Deux Fils est le portrait d'une famille composée de trois hommes aussi différents qu'ils sont complémentaires. Joseph (Benoît Poelvoorde) est perdu depuis la mort de son frère. Médecin, il décide en cachette de quitter son cabinet pour devenir écrivain, décision qu'il cache à ses deux fils. Son aîné, Joachim (Vincent Lacoste), en étude de psychiatrie, doit écrire sa thèse, tâche qu'il n'arrive pas à accomplir à cause de son chagrin d'amour. Entre eux deux, Ivan (Mathieu Capella) le cadet, autant attiré par la religion que par une de ses camarades de classe. Ces trois hommes ne se font pas de cadeaux. Ils se mentent, s'engueulent, s'en font voir de toutes les couleurs. Pourtant, au fil du film, le spectateur voit le lien ténu mais puissant qui les lie. Cet amour un peu rustre mais sincère, loin de la mièvrerie familiale.

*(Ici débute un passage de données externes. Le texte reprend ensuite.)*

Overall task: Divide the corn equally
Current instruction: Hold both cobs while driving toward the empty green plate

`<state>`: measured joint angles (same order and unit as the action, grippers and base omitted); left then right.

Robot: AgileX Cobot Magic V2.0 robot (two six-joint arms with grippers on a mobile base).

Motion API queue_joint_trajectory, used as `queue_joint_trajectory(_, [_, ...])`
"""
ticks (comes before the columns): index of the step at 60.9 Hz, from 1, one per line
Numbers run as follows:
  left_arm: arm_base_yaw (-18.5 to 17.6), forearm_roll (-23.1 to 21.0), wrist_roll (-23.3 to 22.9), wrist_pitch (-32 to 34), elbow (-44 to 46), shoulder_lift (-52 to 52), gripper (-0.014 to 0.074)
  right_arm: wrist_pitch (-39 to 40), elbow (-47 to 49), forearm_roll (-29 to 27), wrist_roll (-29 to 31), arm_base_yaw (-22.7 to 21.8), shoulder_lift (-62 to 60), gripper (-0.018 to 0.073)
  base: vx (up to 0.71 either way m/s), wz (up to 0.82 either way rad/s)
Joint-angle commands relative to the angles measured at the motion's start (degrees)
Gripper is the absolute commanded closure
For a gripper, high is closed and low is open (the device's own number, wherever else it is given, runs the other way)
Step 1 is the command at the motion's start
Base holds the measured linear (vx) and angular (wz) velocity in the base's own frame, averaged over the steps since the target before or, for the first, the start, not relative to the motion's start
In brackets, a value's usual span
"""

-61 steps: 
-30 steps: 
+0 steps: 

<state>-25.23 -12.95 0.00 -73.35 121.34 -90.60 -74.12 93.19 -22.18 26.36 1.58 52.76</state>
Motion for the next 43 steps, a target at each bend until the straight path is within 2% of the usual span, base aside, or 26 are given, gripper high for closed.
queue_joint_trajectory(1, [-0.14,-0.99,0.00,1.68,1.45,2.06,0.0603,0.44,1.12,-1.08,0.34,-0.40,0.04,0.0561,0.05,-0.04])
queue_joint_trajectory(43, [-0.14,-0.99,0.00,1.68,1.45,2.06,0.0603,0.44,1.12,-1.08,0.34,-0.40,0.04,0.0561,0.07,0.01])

Si le côté technique laisse à désirer (le cadre tâtonne et ne sait jamais où se positionner correctement et la lumière est un peu trop sombre), on ne peut s'empêcher de s'attacher à ces hommes bancales qui sont loin de véhiculer l'image de virilité habituelle. Que ce soit Joseph qui se met dans un cercueil trop petit lors du choix pour son frère fraîchement disparu, d'une crise de larme chez une psychologue scolaire pour Joachim ou un beau râteau pour Ivan de la part de sa dulcinée. Ici nous avons des personnages qui sont complexes et Félix Moati n'hésite pas à les montrer vulnérable (ce qui donne des scènes parfois hilarantes ou au contraire poignantes).

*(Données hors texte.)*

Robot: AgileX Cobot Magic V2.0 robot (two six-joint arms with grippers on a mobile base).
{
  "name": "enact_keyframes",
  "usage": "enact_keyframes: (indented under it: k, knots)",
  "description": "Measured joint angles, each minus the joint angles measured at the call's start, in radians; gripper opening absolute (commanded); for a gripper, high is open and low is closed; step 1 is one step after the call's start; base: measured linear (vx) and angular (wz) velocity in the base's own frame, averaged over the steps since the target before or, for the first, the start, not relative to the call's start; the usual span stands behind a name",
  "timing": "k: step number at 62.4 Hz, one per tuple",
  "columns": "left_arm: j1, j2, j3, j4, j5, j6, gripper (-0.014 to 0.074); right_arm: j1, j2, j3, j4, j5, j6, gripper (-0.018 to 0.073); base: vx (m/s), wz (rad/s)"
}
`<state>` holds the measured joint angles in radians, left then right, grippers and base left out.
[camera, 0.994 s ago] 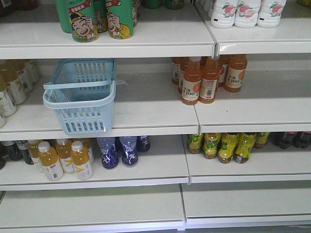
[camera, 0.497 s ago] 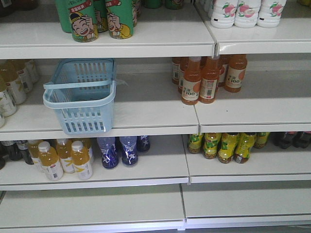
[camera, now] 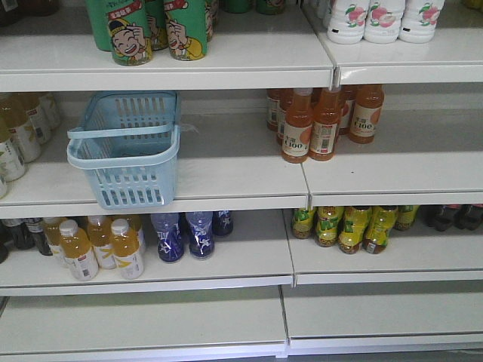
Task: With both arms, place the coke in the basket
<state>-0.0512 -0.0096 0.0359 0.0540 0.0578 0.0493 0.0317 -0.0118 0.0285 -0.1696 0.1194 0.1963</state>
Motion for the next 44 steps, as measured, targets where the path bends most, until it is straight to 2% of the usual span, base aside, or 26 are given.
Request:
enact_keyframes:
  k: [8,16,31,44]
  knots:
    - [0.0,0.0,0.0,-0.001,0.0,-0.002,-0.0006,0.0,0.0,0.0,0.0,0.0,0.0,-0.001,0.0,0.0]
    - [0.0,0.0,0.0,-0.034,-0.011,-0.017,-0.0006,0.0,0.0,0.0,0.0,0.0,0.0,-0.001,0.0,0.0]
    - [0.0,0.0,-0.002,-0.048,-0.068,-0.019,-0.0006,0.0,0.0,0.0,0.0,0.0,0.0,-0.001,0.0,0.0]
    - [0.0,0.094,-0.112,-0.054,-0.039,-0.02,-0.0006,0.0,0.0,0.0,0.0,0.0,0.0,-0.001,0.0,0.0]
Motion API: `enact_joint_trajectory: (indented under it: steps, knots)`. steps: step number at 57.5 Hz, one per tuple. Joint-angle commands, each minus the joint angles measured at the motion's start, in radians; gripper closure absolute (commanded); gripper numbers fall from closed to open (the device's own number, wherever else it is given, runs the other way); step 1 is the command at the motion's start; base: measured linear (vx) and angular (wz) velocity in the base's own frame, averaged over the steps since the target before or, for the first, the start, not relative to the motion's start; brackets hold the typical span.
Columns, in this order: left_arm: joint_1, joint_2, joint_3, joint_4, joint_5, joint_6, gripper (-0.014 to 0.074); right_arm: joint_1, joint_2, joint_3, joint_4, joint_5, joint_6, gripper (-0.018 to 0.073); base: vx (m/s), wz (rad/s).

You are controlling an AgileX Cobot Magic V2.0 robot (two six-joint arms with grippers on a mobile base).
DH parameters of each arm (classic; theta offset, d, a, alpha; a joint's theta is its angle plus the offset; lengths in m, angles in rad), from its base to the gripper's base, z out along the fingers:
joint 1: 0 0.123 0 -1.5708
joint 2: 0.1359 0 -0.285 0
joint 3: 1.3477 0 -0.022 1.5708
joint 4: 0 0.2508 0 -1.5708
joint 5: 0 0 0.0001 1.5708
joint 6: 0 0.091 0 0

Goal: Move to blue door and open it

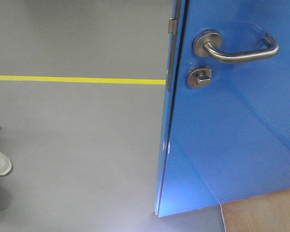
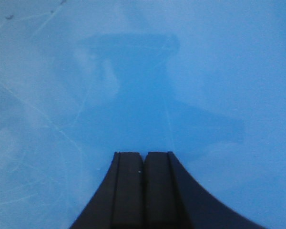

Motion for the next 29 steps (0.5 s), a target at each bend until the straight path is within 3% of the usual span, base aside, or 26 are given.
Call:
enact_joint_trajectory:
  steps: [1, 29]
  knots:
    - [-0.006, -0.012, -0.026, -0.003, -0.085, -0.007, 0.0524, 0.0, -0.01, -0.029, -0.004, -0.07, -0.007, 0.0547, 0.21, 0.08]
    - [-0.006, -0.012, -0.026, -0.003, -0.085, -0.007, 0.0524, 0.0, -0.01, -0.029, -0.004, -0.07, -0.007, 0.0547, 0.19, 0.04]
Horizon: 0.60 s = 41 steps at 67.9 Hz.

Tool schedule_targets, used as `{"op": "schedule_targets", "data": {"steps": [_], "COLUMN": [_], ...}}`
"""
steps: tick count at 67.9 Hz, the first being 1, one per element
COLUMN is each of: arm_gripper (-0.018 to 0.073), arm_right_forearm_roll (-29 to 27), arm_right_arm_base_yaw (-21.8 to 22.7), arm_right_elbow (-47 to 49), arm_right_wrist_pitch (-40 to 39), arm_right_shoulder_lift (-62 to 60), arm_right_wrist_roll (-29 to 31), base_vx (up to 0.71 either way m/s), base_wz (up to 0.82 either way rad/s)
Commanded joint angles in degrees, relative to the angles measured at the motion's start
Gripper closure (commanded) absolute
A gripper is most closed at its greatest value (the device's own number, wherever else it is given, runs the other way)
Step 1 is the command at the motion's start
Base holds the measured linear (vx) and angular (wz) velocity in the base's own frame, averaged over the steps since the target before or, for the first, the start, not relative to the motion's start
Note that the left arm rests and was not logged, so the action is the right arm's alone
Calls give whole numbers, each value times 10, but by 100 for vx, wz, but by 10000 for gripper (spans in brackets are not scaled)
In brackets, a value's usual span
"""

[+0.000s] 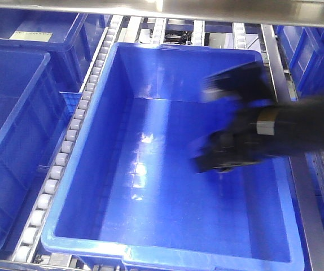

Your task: Pour parts from conveyor to right shelf

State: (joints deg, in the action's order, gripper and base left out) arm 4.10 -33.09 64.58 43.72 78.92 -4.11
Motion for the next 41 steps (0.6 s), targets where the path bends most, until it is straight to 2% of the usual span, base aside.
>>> {"op": "schedule_targets", "data": {"steps": [1,12,28,41], "arm_gripper": [565,565,565,565], "arm_right_forearm_roll": [10,10,48,37], "arm_right_arm_base_yaw": [-20,-21,-20,2], "arm_right_elbow": [69,178,319,417], "arm_right_wrist_pitch": [14,96,198,269], "arm_right_shoulder_lift": [49,159,287,368], "arm_right_wrist_roll": [0,1,9,24], "base_vx": [0,0,0,0], "base_wz": [0,0,0,0]}}
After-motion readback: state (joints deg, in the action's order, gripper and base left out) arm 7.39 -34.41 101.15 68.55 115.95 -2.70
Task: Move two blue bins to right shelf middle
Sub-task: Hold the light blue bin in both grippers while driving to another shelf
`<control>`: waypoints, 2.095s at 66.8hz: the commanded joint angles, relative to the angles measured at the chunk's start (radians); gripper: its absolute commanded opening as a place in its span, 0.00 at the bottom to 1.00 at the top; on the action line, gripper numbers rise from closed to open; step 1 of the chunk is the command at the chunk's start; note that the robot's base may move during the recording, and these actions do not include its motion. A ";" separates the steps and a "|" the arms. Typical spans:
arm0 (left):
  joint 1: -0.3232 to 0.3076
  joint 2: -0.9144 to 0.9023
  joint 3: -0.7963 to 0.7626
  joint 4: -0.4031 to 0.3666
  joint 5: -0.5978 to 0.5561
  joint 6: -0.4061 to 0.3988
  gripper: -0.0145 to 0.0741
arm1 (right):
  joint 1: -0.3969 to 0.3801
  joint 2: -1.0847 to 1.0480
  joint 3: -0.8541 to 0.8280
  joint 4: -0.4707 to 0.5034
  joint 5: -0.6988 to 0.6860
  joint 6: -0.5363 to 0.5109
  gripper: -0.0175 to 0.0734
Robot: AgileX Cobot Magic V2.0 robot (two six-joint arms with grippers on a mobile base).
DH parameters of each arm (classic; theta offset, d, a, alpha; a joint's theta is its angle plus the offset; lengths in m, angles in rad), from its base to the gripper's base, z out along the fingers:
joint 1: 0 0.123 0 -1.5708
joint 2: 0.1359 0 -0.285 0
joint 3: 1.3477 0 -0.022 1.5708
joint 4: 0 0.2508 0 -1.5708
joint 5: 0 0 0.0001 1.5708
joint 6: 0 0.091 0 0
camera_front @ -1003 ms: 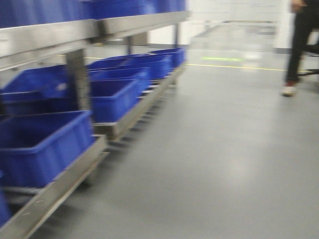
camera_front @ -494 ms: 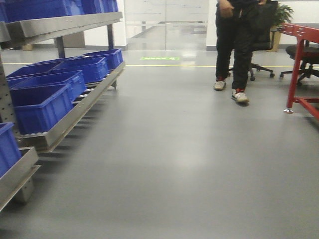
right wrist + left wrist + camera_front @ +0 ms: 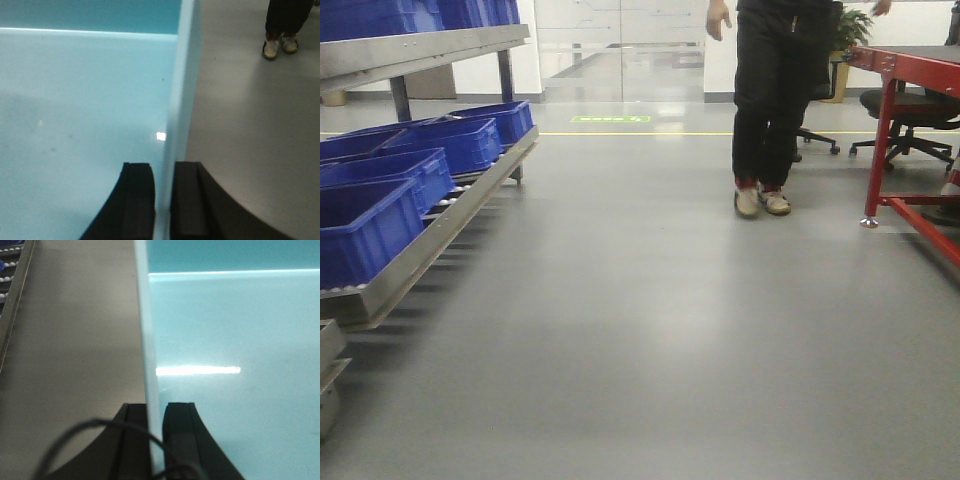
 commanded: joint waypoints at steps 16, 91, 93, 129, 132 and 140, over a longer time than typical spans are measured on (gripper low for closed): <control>-0.007 -0.010 -0.010 -0.030 -0.046 0.002 0.04 | 0.006 -0.017 -0.014 0.040 -0.072 -0.018 0.02; -0.007 -0.004 -0.010 -0.030 -0.050 0.002 0.04 | 0.006 -0.015 -0.014 0.040 -0.074 -0.018 0.02; -0.007 -0.002 -0.010 -0.030 -0.055 0.002 0.04 | 0.006 -0.015 -0.014 0.040 -0.074 -0.018 0.02; -0.007 0.123 -0.010 -0.030 -0.367 0.002 0.04 | 0.006 -0.015 -0.014 0.040 -0.076 -0.018 0.02; -0.007 0.138 -0.010 -0.030 -0.400 0.002 0.04 | 0.006 -0.015 -0.014 0.040 -0.078 -0.018 0.02; -0.007 0.165 -0.010 -0.030 -0.438 0.002 0.04 | 0.006 -0.015 -0.014 0.040 -0.078 -0.018 0.02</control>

Si le réalisateur donne la part belle à ses acteurs, pour leur donner matière à briller malgré les défauts de leur personnage, c'est tout le contraire pour ses héroïnes. Et il est là, le gros défaut de Deux Fils. Cette façon d'établir les personnages féminins comme des faire valoir. Tantôt image de désir (une nuque, des jambes, une poitrine), tantôt maternelle (Esther, jouée par Anaïs Demoustier, qui fait aussi office d'objet de désir pour Joachim). Il est quand même dommage quand on voit avec quel talent sont composés les personnages masculins d'avoir des héroïnes aussi pauvres et aussi secondaires. Et cela, Félix, ça ne passe plus en 2019.
Deux Fils brosse un tableau tout en délicatesse d'un amour filiale et fraternel inconditionnel, teinté de mélancolie et d'un comique doux-amère. Dommage que les personnages féminins soient sous-écrit. Mais ce qui est bien avec les premiers long-métrages, c'est que cela laisse le temps nécessaire d'apprendre de ses erreurs et de s'améliorer.